= Required action =
Reproduce the listing that follows so that each line matches the original exactly.

++++++++++

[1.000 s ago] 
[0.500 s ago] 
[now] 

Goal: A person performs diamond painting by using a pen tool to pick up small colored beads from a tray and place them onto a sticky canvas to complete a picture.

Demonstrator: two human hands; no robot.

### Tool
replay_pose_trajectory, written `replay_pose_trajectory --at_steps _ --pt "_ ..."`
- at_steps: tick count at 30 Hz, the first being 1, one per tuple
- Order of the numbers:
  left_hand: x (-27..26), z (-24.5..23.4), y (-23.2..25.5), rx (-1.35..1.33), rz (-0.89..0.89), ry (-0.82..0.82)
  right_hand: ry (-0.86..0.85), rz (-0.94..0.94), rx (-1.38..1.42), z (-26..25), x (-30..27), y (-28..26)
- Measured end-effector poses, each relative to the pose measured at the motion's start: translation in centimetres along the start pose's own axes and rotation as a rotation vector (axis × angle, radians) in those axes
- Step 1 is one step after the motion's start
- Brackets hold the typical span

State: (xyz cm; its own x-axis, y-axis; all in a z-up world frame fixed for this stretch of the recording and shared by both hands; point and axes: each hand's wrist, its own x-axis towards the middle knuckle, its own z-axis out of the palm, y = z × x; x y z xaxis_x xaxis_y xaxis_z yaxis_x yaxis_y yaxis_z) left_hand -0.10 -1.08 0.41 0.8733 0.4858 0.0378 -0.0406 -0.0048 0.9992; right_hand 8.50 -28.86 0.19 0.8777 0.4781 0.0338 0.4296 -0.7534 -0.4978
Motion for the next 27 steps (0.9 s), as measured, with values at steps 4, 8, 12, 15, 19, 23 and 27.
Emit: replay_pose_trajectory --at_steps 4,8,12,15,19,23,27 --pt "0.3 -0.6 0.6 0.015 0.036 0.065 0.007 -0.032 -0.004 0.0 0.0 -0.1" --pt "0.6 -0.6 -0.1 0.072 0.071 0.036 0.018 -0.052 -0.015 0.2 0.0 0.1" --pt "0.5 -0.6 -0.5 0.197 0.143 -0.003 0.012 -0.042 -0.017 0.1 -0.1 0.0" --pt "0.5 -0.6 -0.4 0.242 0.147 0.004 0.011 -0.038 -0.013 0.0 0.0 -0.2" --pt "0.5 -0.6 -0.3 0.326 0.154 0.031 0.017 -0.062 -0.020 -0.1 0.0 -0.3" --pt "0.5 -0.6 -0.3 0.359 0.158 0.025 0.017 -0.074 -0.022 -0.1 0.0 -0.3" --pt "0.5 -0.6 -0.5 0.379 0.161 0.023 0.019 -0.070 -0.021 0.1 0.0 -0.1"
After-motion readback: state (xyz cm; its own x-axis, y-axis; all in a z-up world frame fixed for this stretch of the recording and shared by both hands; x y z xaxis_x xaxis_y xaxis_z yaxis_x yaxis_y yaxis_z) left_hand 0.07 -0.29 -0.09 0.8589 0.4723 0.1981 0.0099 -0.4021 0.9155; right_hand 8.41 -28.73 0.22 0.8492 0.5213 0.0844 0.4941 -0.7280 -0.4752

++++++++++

= Answer for the task =
[1.000 s ago] 
[0.500 s ago] 
[now] 

Goal: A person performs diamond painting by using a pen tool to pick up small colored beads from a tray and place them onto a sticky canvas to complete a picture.

Demonstrator: two human hands; no robot.

### Tool
replay_pose_trajectory, written `replay_pose_trajectory --at_steps _ --pt "_ ..."`
- at_steps: tick count at 30 Hz, the first being 1, one per tuple
- Order of the numbers:
  left_hand: x (-27..26), z (-24.5..23.4), y (-23.2..25.5), rx (-1.35..1.33), rz (-0.89..0.89), ry (-0.82..0.82)
  right_hand: ry (-0.86..0.85), rz (-0.94..0.94), rx (-1.38..1.42), z (-26..25), x (-30..27), y (-28..26)
- Measured end-effector poses, each relative to the pose measured at the motion's start: translation in centimetres along the start pose's own axes and rotation as a rotation vector (axis × angle, radians) in those axes
- Step 1 is one step after the motion's start
- Brackets hold the typical span

State: (xyz cm; its own x-axis, y-axis; all in a z-up world frame fixed for this stretch of the recording and shared by both hands; point and axes: each hand's wrist, its own x-axis towards the middle knuckle, its own z-axis out of the palm, y = z × x; x y z xaxis_x xaxis_y xaxis_z yaxis_x yaxis_y yaxis_z) left_hand -0.10 -1.08 0.41 0.8733 0.4858 0.0378 -0.0406 -0.0048 0.9992; right_hand 8.50 -28.86 0.19 0.8777 0.4781 0.0338 0.4296 -0.7534 -0.4978
Motion for the next 27 steps (0.9 s), as measured, with values at steps 4, 8, 12, 15, 19, 23 and 27.
Emit: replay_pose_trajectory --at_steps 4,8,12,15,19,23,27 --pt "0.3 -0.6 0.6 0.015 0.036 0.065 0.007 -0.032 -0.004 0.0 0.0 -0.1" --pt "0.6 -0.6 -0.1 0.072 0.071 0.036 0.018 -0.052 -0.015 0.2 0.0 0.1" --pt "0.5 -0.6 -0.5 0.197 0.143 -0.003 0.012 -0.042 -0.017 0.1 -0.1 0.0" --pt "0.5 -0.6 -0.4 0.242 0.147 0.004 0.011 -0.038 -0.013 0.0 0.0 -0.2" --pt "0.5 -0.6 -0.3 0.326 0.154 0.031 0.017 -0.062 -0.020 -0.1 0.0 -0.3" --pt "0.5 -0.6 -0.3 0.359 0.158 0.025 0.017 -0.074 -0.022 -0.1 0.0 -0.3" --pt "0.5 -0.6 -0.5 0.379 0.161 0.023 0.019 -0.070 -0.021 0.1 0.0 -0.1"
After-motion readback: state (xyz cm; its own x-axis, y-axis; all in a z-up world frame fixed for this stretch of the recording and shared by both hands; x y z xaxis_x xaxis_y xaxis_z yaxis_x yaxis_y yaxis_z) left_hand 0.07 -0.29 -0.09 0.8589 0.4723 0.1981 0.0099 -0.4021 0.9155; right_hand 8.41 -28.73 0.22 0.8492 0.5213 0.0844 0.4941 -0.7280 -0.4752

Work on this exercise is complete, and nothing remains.